From: Johannes Schindelin <Johannes.Schindelin@gmx.de>
To: "René Scharfe" <l.s.r@web.de>
Cc: git@vger.kernel.org, "Junio C Hamano" <gitster@pobox.com>,
"Rohit Ashiwal" <rohit.ashiwal265@gmail.com>,
"Ævar Arnfjörð Bjarmason" <avarab@gmail.com>,
"Jeff King" <peff@peff.net>,
"brian m . carlson" <sandals@crustytoothpaste.net>
Subject: Re: [PATCH v3 0/5] Avoid spawning gzip in git archive
Date: Fri, 1 Jul 2022 18:05:59 +0200 (CEST) [thread overview]
Message-ID: <038r075o-5s5r-9sop-5o02-8s84428o0r54@tzk.qr> (raw)
In-Reply-To: <ps52p06s-01nr-4ss2-r802-6nsp5nqq5199@tzk.qr>
[-- Attachment #1: Type: text/plain, Size: 3490 bytes --]
Me again,
On Thu, 30 Jun 2022, Johannes Schindelin wrote:
> I finally managed to play around with building and packaging zlib-ng
> [*1*] (since I want to use it as a drop-in replacement for zlib, I think
> it is best to configure it with `--zlib-compat`, that way I do not have
> to fiddle with any equivalent of `LD_PRELOAD`). Here are my numbers:
>
> zlib-ng: 14.409 s ± 0.209 s
> zlib: 26.843 s ± 0.636 s
>
> These are pretty good, which made me think that they might actually even
> help regular Git operations (because we zlib every loose object).
>
> So I tried to `fast-import` some 2500 commits from linux.git into a fresh
> repository, and the zlib-ng version takes ~51s and the zlib version takes
> ~58s. At first I thought that it might be noise, but the trend seems to be
> steady. It's not a huge improvement, of course, but I think that might be
> because most of the time is spent parsing.
>
> I then tried to test the performance focusing on writing loose object, by
> using p0008 (increasing the number of files from 50 to 1500 and
> restricting it to fsyncMethod=none).
>
> Unfortunately, the numbers are not really conclusive. I do see minor
> speed-ups with zlib-ng, mostly, in the single digit percentages, though
> occasionally in the other direction. In other words, there is no clear-cut
> change, just a vague tendency.
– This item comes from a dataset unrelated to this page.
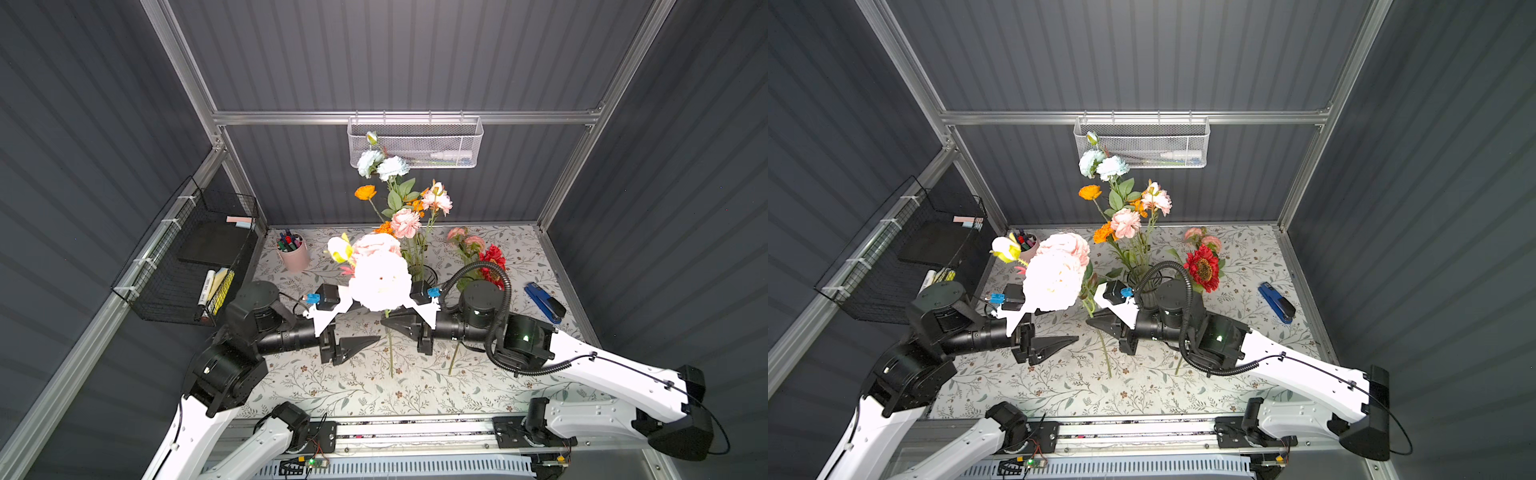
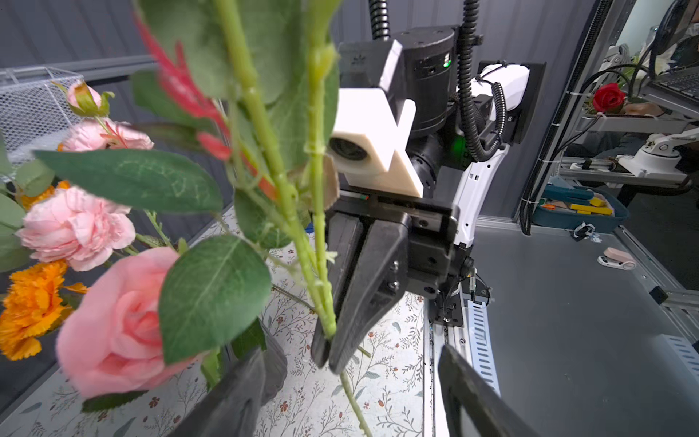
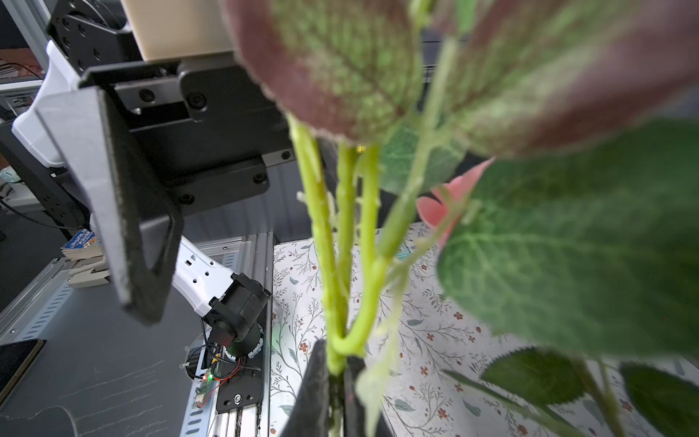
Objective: Pick out pink flowers from the vase
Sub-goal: Place the flower at the center of the board.
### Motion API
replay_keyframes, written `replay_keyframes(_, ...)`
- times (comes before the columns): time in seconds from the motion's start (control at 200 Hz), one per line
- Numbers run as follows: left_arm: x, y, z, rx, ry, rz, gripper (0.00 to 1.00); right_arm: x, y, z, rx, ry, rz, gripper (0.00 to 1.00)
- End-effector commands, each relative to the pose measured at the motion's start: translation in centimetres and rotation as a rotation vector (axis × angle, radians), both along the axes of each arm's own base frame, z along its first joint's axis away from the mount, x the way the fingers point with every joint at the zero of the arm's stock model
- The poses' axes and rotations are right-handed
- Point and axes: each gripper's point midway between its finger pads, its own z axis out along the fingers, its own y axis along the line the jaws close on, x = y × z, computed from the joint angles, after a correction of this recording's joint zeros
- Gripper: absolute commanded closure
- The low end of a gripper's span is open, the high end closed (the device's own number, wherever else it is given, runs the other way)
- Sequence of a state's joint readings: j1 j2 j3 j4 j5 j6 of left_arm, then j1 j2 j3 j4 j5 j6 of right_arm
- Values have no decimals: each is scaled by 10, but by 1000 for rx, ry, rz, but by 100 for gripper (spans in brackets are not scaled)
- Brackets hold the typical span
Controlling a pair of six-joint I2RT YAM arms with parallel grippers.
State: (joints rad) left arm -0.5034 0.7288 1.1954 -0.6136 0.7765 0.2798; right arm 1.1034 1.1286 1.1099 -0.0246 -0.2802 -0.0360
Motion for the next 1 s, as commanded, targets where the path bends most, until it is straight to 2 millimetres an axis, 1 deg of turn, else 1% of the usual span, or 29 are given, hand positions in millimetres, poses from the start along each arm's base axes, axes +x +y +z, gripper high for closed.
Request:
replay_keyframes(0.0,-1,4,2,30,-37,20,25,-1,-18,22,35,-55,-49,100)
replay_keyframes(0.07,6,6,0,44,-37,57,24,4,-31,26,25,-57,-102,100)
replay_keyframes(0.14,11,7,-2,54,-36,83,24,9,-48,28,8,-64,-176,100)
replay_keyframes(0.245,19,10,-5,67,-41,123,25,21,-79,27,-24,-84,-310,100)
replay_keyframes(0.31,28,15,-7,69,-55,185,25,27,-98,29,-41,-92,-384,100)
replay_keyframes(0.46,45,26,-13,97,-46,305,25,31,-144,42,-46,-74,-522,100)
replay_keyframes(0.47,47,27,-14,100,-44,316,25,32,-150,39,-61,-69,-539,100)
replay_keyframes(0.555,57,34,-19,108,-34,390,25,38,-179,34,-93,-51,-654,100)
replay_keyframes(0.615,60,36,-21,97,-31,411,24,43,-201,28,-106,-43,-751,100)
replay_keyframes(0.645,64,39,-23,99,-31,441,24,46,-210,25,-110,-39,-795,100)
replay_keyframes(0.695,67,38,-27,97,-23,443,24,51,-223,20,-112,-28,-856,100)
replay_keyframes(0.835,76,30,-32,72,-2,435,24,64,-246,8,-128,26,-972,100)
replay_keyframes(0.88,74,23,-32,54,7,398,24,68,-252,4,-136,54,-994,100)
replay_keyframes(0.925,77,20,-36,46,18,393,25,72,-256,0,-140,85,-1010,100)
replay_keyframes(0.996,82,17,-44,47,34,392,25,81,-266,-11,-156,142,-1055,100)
My guess: Git writes too small files (their
> contents are of the form "$basedir$test_tick.$counter") and zlib-ng's
> superior performance does not come to bear.
>
> Still, for larger workloads, zlib-ng seems to offer a quite nice and
> substantial performance improvement over zlib.
Stolee pointed out to me that objects inside pack files are also
zlib-compressed, and that measuring the speed of `git rev-list --objects
--all --count` might therefore be a better test.
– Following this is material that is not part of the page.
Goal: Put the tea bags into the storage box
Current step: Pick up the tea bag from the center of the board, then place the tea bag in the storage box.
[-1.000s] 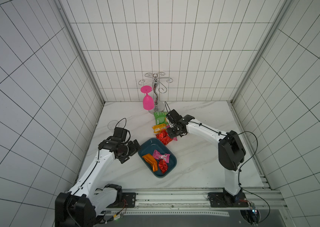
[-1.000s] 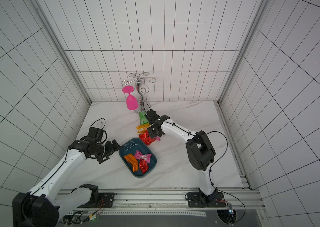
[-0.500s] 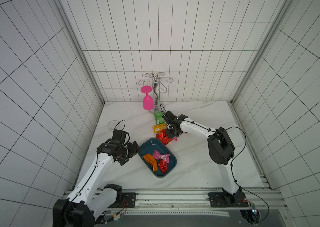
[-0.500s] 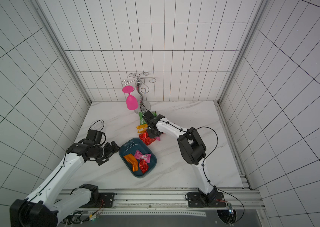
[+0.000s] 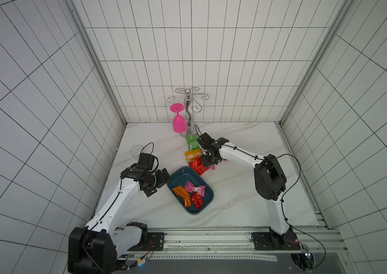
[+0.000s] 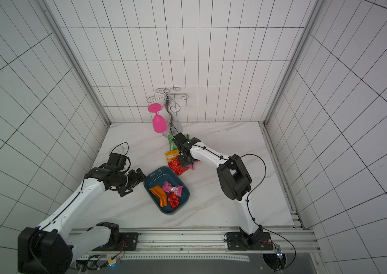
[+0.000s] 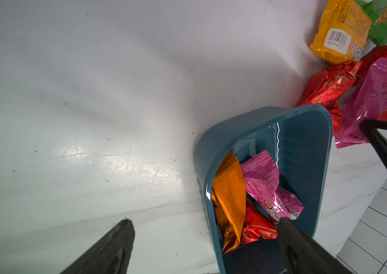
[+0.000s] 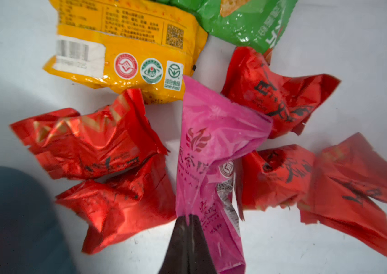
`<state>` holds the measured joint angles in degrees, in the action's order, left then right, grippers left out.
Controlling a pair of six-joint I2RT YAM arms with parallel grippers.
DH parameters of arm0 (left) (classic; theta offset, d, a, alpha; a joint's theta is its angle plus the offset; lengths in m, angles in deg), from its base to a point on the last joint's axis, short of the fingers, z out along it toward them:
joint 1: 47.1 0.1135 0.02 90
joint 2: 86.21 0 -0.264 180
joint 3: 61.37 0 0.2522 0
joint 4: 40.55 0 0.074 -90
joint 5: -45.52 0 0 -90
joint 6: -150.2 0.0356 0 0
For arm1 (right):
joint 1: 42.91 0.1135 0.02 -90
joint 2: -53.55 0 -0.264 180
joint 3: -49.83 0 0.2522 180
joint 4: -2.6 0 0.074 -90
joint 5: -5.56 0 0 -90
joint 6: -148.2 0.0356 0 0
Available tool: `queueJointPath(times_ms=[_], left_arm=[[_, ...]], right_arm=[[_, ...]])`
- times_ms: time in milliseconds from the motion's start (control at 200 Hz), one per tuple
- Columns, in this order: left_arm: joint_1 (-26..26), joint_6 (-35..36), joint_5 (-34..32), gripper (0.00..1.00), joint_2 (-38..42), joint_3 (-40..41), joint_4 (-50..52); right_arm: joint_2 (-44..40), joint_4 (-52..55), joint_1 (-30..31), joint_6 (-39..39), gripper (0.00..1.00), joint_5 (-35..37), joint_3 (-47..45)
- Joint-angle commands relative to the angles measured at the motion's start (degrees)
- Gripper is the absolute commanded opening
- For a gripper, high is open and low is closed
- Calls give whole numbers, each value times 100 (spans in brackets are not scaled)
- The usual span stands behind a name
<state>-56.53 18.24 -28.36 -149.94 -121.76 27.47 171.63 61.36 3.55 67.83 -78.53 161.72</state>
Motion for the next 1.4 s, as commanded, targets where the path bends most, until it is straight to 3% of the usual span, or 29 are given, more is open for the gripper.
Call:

And this is where things get a little messy: in the context of Git for
Windows, my local measurements indicate that zlib is better, with ~41
seconds using zlib vs ~52 seconds using zlib-ng (but the latter has a
rather large variance).
These measurements were done with a relatively straight-forward build of
zlib-ng v2.0.6, and on a hunch I then tried to build the tip of zlib-ng's
`develop` branch (which was much less straight-forward) and now get
virtually the same speed with that `rev-list` command.
But then I repeated the `archive` measurement with the `develop` version
of zlib-ng, and while it was still substantially faster than zlib, it was
slightly slower than zlib-ng v2.0.6 (zlib: ~26 seconds, zlib-ng v2.0.6:
~14 seconds, zlib-ng develop: ~16 seconds). Still, much, much faster than
using `-c tar.tgz.command="gzip -cn"` at ~24 seconds.
So: the picture is messy. The latest official release of zlib-ng seems to
offer performance wins using `archive` but slight losses using `rev-list.
Upgrading to the latest revision of zlib-ng offers slightly smaller
performance wins using `archive` and equivalent performance using
`rev-list`. Both blow `gzip -cn` out of the water, thanks to using MMX or
whatever my laptop's CPU offers.
The take-away as far as Git for Windows is concerned: It seems not _quite_
the time yet to switch from zlib to zlib-ng, I want to wait until there is
an official zlib-ng release with favorable speed.
Ciao,
Dscho
P.S.: I pushed a WIP update to this branch:
> Footnote *1*: https://github.com/msys2/MINGW-packages/compare/master...dscho:zlib-ng
next prev parent reply other threads:[~2022-07-01 16:10 UTC|newest]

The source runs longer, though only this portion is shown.